> **GIVEN INFORMATION**
_ _ _

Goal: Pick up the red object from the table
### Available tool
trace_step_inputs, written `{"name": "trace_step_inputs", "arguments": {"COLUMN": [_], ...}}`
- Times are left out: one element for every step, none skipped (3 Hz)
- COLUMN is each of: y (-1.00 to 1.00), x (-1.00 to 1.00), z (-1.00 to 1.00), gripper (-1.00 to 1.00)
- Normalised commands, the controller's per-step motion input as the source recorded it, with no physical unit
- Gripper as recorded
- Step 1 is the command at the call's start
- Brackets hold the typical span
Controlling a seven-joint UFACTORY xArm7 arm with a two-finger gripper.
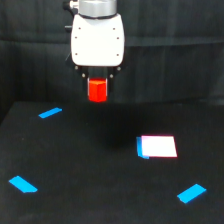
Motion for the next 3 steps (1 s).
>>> {"name": "trace_step_inputs", "arguments": {"y": [0.05,0.01,-0.09], "x": [0.03,0.04,-0.04], "z": [0.04,-0.12,-0.03], "gripper": [-0.99,-0.94,-0.92]}}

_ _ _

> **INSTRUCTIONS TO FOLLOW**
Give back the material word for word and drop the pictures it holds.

> **EXERCISE OUTPUT**
Goal: Pick up the red object from the table
### Available tool
trace_step_inputs, written `{"name": "trace_step_inputs", "arguments": {"COLUMN": [_], ...}}`
- Times are left out: one element for every step, none skipped (3 Hz)
- COLUMN is each of: y (-1.00 to 1.00), x (-1.00 to 1.00), z (-1.00 to 1.00), gripper (-1.00 to 1.00)
- Normalised commands, the controller's per-step motion input as the source recorded it, with no physical unit
- Gripper as recorded
- Step 1 is the command at the call's start
- Brackets hold the typical span
Controlling a seven-joint UFACTORY xArm7 arm with a two-finger gripper.
Motion for the next 3 steps (1 s).
>>> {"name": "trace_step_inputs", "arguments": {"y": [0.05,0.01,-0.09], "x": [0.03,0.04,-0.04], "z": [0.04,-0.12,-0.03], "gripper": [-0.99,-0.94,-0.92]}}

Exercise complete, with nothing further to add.